Сижу на своей кровати, наблюдаю, как по белому холмику остывшей рисовой каши в металлической тарелке ползет большая черная муха. Ползет, останавливается, опять ползет. Вот остановилась, выпустила хоботок, подкрепилась, поползла себе дальше. Расправила крылышки, перепорхнула на огромную бугристую котлету. «Хоть бы накрыли чем-нибудь. — Мне почему-то обидно, что сестра и нянечки так легко примирились с моей голодовкой. Да и на еду смотреть нет сил. Боюсь, характера все-таки не хватит выдержать эту пытку голодом и я, не добившись цели, сдамся. Для чего же было начинать? Я набрасываюсь на себя: — Какого черта думаешь о жратве?!»

— Слава, вы спите? Слава…

Кто это? У кого такой ласковый, встревоженный голос? Леночка? Зачем она пришла? Открываю глаза: действительно Леночка. Кто ее звал? Почему все вмешиваются?

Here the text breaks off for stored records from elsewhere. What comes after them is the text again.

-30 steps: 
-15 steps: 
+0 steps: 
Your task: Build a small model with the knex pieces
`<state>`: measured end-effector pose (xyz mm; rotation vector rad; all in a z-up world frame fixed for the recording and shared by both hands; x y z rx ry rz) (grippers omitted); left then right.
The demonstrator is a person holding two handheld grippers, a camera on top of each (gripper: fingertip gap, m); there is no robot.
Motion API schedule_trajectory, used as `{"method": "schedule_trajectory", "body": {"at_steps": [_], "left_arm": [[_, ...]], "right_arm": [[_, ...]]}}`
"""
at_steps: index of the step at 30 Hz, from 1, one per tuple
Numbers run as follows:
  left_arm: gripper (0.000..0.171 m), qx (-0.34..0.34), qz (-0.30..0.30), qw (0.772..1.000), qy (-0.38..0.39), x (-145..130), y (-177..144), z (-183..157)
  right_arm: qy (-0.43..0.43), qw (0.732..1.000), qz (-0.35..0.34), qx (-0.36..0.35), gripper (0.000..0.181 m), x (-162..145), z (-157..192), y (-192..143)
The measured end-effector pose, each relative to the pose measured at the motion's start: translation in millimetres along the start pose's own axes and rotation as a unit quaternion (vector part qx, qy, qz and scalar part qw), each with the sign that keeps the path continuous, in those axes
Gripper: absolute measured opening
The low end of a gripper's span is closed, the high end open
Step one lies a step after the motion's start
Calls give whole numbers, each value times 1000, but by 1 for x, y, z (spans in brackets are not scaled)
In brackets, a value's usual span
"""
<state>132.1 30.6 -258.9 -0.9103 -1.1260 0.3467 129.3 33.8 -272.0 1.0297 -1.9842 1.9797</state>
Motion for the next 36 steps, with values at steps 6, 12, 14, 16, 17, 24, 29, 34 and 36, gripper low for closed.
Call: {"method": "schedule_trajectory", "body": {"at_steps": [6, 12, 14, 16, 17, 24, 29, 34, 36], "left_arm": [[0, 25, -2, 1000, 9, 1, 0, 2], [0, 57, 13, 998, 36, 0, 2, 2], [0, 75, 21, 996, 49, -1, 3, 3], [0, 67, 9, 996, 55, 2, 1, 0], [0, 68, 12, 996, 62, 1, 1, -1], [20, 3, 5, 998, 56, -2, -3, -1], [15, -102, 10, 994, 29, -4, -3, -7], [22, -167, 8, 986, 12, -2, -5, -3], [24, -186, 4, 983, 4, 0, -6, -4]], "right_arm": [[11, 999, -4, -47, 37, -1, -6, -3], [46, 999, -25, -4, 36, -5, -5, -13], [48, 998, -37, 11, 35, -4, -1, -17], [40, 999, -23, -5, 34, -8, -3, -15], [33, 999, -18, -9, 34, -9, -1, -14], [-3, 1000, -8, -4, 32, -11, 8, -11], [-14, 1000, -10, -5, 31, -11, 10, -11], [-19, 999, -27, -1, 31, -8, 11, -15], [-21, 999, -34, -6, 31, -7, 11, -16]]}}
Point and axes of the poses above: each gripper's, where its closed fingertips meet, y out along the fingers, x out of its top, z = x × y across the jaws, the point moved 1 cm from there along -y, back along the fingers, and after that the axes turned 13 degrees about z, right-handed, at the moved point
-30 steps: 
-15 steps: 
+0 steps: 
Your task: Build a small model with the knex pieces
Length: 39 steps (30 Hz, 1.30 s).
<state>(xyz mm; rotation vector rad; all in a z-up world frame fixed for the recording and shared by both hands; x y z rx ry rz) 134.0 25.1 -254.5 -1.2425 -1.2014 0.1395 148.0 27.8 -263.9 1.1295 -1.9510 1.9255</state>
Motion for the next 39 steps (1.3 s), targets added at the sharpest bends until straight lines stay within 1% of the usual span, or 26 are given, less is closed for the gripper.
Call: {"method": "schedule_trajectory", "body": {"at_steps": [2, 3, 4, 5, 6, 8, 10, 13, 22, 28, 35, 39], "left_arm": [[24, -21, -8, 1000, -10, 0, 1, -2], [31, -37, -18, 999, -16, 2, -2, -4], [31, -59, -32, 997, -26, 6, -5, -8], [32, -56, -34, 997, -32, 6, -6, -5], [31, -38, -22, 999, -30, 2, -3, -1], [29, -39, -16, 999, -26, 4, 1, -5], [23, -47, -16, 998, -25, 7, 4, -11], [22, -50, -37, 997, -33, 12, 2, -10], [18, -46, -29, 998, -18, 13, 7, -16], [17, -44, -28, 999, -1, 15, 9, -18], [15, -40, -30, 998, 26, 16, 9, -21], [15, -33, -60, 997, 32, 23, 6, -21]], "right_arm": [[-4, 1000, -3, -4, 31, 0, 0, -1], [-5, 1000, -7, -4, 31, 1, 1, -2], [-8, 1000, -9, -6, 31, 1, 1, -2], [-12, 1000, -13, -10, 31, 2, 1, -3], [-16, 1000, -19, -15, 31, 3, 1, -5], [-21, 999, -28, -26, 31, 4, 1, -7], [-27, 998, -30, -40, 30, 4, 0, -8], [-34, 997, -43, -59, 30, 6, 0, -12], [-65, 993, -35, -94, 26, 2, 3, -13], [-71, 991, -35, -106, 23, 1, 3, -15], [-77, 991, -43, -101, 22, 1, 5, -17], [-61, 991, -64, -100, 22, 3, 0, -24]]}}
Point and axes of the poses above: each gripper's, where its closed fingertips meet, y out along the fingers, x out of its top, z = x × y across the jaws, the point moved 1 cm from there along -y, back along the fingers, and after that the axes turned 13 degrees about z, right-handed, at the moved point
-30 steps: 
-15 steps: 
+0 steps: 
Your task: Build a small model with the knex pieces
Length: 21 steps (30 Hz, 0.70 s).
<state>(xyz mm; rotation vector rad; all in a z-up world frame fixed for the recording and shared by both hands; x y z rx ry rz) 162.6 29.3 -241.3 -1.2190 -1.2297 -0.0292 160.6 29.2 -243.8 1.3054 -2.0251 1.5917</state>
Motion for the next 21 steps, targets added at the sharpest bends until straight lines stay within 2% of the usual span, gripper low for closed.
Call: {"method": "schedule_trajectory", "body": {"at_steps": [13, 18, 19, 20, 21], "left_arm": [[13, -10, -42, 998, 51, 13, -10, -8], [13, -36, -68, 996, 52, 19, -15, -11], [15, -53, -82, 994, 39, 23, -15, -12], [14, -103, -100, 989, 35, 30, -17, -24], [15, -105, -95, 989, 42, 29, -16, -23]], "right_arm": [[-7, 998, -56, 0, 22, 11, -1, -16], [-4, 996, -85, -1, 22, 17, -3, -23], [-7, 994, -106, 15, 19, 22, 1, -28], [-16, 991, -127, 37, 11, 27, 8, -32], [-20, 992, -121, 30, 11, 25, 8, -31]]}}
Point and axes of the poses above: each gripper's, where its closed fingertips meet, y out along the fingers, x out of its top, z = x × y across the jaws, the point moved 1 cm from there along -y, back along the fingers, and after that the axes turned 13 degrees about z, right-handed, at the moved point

— Мне сказали, вы объявили голодовку, — произносит она испуганно, глядя на меня беспомощными глазами. — Не нужно, Слава. Это опасно. Организм ваш и так ослаблен.

Мне хочется сказать: «Нужно, Леночка. Обязательно нужно. Ты иди к себе в библиотеку и не вмешивайся не в свои дела». Но я ничего не говорю. Зачем обижать ее? Кто-кто, а она передо мной ни в чем не виновата.